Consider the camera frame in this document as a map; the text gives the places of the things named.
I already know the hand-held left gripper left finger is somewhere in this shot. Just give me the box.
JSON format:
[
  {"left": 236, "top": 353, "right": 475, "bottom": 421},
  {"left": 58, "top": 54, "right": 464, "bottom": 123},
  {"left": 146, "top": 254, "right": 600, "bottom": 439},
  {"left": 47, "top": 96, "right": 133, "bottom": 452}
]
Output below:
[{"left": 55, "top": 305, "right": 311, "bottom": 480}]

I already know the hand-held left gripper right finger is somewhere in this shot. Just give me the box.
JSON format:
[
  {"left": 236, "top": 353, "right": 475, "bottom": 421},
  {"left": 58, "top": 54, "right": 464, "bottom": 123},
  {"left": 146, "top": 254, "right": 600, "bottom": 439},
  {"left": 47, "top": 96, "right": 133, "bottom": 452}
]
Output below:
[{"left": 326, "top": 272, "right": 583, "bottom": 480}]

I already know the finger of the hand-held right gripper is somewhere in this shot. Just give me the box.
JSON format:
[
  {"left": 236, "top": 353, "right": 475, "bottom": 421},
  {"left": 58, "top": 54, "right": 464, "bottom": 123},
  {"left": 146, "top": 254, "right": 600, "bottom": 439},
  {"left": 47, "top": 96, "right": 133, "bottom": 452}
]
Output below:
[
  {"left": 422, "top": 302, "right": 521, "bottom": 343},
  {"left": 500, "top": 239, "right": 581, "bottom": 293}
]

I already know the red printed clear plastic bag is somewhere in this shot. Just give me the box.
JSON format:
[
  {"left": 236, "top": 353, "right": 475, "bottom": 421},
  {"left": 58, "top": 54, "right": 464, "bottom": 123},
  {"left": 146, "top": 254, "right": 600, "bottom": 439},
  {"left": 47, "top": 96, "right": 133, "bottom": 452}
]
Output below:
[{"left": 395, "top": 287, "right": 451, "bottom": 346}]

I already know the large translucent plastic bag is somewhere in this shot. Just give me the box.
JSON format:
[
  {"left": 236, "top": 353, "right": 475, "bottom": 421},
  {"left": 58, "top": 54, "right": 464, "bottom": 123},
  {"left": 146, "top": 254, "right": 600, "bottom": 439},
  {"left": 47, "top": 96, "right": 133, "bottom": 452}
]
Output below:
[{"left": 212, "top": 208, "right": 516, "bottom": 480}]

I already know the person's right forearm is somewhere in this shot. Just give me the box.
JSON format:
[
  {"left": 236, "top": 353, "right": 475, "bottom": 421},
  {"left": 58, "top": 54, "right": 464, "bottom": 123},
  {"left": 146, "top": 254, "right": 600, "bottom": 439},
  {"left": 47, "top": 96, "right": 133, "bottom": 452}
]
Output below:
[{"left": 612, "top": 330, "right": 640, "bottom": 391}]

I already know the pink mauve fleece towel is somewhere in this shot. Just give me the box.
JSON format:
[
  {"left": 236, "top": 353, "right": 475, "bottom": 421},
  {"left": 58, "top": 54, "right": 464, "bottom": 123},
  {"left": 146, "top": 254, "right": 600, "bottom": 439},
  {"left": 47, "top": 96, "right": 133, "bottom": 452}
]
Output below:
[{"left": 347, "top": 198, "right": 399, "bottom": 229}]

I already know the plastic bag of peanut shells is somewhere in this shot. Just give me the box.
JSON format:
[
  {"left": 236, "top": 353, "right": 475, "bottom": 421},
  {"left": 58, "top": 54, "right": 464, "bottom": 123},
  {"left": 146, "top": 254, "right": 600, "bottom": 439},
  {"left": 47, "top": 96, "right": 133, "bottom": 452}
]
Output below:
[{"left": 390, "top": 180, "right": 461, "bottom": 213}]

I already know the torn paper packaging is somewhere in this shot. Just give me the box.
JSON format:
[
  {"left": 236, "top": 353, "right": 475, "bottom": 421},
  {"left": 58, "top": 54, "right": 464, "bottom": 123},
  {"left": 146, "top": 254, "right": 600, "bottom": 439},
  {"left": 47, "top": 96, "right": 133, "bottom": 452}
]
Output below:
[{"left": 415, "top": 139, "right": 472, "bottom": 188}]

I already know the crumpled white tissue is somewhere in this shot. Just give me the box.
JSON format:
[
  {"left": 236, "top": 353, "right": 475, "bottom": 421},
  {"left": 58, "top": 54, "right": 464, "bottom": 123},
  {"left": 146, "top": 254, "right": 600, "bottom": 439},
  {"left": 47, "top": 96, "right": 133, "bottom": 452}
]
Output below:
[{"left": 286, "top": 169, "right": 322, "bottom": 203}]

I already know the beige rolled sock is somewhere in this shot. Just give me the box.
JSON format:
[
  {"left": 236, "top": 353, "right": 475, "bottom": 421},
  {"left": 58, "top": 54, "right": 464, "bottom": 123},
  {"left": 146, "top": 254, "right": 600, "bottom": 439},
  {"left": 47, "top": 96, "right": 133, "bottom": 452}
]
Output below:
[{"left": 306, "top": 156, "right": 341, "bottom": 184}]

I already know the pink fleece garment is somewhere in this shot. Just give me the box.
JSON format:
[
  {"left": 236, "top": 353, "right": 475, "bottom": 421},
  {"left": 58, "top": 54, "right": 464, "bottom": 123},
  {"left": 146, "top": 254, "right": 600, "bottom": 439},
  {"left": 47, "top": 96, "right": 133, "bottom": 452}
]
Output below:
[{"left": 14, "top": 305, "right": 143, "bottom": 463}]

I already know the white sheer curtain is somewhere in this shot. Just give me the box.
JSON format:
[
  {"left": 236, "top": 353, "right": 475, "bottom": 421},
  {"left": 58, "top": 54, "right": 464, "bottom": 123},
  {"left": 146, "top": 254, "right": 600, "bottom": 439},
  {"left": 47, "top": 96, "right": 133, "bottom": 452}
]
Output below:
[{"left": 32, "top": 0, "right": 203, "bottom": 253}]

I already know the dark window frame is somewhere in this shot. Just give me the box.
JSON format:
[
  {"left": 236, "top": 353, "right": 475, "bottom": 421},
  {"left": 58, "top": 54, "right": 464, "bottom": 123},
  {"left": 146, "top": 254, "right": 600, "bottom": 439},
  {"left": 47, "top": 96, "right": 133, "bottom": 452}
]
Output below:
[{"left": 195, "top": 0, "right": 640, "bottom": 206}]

====

* [Work instruction]
Scan the data above and state how many of its lines contain the string "gripper", with no other content.

* [Expected output]
3